What you are asked to do:
From the records below, find each line with the string "outline" and copy it.
Segment Start: Exercise data
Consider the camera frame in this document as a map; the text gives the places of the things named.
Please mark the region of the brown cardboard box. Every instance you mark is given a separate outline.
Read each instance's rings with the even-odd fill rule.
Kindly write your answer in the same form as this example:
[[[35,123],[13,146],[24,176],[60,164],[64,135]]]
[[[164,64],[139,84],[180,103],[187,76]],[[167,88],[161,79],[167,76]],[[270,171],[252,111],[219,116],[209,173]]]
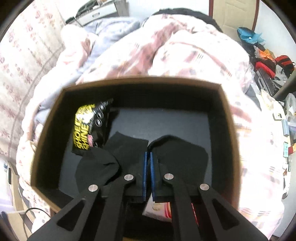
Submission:
[[[219,84],[172,77],[130,77],[88,82],[63,89],[53,100],[41,133],[31,187],[54,211],[78,194],[78,157],[70,136],[77,109],[113,99],[110,133],[153,141],[174,135],[203,147],[205,180],[238,207],[240,163],[231,106]]]

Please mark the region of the black garment on bed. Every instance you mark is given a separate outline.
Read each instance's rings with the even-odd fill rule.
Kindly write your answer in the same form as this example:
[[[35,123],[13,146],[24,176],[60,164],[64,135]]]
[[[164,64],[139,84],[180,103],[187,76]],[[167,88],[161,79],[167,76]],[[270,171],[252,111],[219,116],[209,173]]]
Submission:
[[[185,9],[185,8],[160,9],[159,11],[153,13],[152,16],[161,15],[161,14],[193,16],[197,19],[203,20],[207,24],[213,25],[219,32],[223,32],[222,29],[217,24],[217,22],[211,16],[205,15],[200,11],[193,11],[191,9]]]

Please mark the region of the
Segment End: Exercise data
Result of this exercise:
Please mark the region of the brown cardboard box. Every instance you mark is given a separate outline.
Please mark the region of the black garment on bed. Every instance you mark is given a separate outline.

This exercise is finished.